Home Away From Home
Freedman’s Ward, Little Italy, Chinatown, and Meyerland—communities in the United States named for the people that live there. You can find these neighborhoods in most major US cities. Move from New York to Los Angeles and it shouldn’t be too difficult to make yourself at home—just find your people. The same situation happens overseas—you just have to make yourself available. In Helsinki, Finland, I found a girl from Dallas, Texas and apartment to crash while I renewed my Russian visa.

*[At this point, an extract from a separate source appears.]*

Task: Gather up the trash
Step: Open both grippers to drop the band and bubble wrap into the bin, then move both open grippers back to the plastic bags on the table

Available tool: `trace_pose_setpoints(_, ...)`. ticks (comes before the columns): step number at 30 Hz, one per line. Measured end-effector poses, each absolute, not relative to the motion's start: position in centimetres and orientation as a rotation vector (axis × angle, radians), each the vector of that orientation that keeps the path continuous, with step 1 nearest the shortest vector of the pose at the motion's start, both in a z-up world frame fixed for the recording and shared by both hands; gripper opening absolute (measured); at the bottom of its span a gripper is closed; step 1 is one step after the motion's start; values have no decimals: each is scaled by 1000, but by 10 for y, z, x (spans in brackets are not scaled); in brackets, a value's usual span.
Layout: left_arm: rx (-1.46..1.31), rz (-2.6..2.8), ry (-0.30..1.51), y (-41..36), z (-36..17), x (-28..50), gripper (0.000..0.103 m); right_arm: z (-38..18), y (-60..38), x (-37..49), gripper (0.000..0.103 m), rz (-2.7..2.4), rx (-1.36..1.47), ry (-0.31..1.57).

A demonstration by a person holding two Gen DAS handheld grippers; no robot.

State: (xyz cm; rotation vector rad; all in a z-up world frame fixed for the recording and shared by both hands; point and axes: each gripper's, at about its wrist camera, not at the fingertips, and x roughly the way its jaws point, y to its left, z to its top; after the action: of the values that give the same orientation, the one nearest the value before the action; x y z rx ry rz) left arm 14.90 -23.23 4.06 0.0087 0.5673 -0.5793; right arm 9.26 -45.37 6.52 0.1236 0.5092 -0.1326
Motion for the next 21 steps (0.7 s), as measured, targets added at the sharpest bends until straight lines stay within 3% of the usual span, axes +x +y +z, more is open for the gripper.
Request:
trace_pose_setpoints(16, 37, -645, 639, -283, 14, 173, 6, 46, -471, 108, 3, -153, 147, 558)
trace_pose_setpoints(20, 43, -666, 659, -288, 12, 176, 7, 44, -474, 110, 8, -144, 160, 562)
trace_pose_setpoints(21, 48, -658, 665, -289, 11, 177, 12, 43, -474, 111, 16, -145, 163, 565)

The company sponsoring my visa covered my travel and accommodations in Helsinki for one week. Visa processing for Americans takes at least ten business days (thanks Trump). I would have been on my own except I ventured into an African clothing and grocery store and after conversation with the owner, I learned a girl from Dallas lived in Helsinki. What are the odds? Two Texans in this unassuming Nordic country wedged between Russia and Sweden. Freezing cold, white, and for the most part boring and we’re both there.
The recently divorced Dallas native had lived in Finland for over eight years. Fluent in Finnish and Japanese and worked as a nurse. After hitting a couple of bars, several overpriced beers (paying in euros not rubles) and bonding over shared interests in hip-hop and anime she said that I was welcome to stay at her place until my visa was cleared.
I went into the African clothing store because I wanted to get some fresh new gear (wax print, jewelry). Chopped it up with the owner because I hadn’t seen another person in weeks. On that day, I learned there was a thriving community in Helsinki. They have restaurants, at least one club, and the occasional American basketball player hoping his agent calls with an offer from the Brooklyn Nets. The comfort of familiar foods, smells, and language in a strange land grips the soul and anchors the spirit.
What would have been an unremarkable two weeks in a cheap hostel with transient Europeans and dreadlocked backpackers turned into a full on immersive Helsinki experience. I crashed the opening of an exhibit at the Contemporary Art Museum—in where I met the former Finnish president Tarja Halonen and integrated myself into one of the Swedish rap exhibits. Peeped the local bar scene and spent a weekend in the suburbs of Helsinki.
All of this was made possible because I linked up with my own kind. In Russia, I had a different sort of success with some guys from Zimbabwe. Nevertheless, thousands of miles away from home, I bet on this community and it paid off in a major way. What started as work-related tasks ended up being an experience.